A month since I returned to my old life—though it no longer feels entirely old, and I can't quite call it new either. A month in which everything should be pink and quiet and settled, and yet inside me there's a restlessness that won't let me breathe all the way in. It feels as if I'm living inside a beautiful photograph—one that's slightly blurred around the edges.

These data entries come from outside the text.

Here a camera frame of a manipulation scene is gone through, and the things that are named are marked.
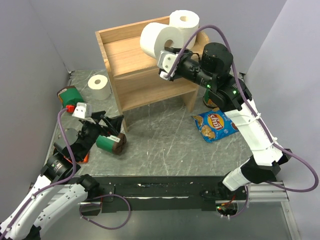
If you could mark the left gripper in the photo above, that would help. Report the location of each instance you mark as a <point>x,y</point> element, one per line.
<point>112,128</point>

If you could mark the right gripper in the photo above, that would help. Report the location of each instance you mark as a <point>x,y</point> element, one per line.
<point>186,53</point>

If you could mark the white paper towel roll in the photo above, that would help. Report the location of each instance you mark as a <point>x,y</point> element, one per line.
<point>154,37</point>

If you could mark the green roll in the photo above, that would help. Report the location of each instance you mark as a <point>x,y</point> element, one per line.
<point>207,101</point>
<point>112,144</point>
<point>69,95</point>

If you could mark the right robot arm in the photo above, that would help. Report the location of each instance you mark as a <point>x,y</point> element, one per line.
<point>212,71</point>

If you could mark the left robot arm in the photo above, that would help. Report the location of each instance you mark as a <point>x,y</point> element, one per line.
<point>35,214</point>

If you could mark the wooden two-tier shelf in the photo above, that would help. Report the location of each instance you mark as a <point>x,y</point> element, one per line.
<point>133,75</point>

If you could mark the orange flat package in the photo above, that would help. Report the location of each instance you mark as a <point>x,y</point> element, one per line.
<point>84,161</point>

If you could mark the blue Lay's chips bag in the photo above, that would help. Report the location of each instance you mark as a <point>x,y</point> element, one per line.
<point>214,125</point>

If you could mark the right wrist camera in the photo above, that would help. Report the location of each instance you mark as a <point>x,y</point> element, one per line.
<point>167,63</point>

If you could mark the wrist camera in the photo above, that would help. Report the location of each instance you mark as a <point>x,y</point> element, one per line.
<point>167,63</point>
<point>82,110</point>

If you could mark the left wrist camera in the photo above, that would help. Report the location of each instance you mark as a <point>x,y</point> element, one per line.
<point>82,110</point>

Elena and I live in a small but welcoming apartment in a modern complex where the elevator doesn't squeal and the neighbors don't scream through the night. It's ours for as long as we need it, offered with a generosity that still weighs on my chest. I know it might be foolish of me to have accepted. I know pride should have howled, refused, slammed the door. But pride doesn't pay rent, and it doesn't offer safety to a sixteen-year-old girl who deserves a real shot at life—Elena.

People like me, born as if destined to fall, have to cling to any opportunity life extends. Even when it comes from the hand of someone who once broke your heart.

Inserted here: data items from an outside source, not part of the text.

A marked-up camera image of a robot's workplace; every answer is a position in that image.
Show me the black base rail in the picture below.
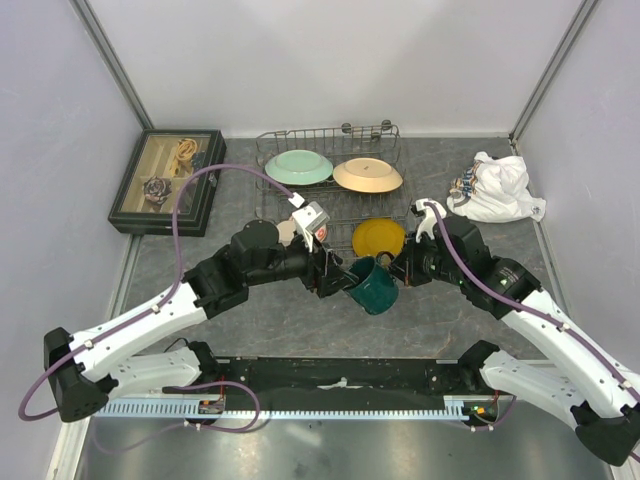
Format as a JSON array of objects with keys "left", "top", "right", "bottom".
[{"left": 185, "top": 340, "right": 499, "bottom": 407}]

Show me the red patterned small bowl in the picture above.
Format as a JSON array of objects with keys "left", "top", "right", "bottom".
[{"left": 313, "top": 224, "right": 328, "bottom": 242}]

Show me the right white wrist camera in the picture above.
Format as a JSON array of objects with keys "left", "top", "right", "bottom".
[{"left": 411, "top": 198, "right": 447, "bottom": 243}]

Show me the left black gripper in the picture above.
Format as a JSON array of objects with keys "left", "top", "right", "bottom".
[{"left": 247, "top": 228, "right": 359, "bottom": 298}]

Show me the beige paper cup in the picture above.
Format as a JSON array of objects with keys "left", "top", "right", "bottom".
[{"left": 276, "top": 219, "right": 296, "bottom": 246}]

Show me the grey slotted cable duct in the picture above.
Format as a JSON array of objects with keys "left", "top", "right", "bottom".
[{"left": 96, "top": 390, "right": 473, "bottom": 421}]

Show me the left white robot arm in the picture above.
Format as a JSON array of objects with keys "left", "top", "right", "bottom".
[{"left": 44, "top": 220, "right": 357, "bottom": 423}]

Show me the grey wire dish rack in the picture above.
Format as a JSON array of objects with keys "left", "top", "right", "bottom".
[{"left": 255, "top": 120, "right": 414, "bottom": 264}]

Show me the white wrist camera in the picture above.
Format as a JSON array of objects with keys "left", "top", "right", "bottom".
[
  {"left": 288, "top": 192, "right": 330, "bottom": 253},
  {"left": 411, "top": 198, "right": 447, "bottom": 243}
]

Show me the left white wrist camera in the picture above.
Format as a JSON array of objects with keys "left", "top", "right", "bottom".
[{"left": 288, "top": 192, "right": 330, "bottom": 253}]

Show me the dark green mug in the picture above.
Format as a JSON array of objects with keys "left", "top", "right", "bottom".
[{"left": 346, "top": 256, "right": 399, "bottom": 315}]

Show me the mint green plate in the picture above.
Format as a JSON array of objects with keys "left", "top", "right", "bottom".
[{"left": 264, "top": 150, "right": 334, "bottom": 186}]

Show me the black glass-lid jewelry box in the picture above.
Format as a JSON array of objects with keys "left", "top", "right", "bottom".
[{"left": 108, "top": 129, "right": 226, "bottom": 237}]

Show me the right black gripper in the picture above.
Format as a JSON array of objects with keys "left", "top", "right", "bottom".
[{"left": 386, "top": 229, "right": 467, "bottom": 286}]

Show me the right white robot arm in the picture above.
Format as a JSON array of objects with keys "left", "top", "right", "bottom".
[{"left": 389, "top": 218, "right": 639, "bottom": 466}]

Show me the beige bird plate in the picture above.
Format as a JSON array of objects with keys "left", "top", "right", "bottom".
[{"left": 333, "top": 158, "right": 403, "bottom": 194}]

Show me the yellow patterned plate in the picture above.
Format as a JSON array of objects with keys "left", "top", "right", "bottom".
[{"left": 352, "top": 218, "right": 406, "bottom": 257}]

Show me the crumpled white printed cloth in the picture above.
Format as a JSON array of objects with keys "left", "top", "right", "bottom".
[{"left": 446, "top": 151, "right": 546, "bottom": 224}]

I know nothing about my mother and father.

And that's perfectly fine.

This silence is a gift.

Elena, on the other hand, is blooming. I see it every day—the way color returns to her, the way she slowly unfreezes from fear, the way she's beginning to believe the world isn't just a place where you hide. She arranges her room with a care that moves me—posters on the walls, a bedspread scattered with tiny flowers, her books lined up alphabetically as if that might bring order to our lives as well.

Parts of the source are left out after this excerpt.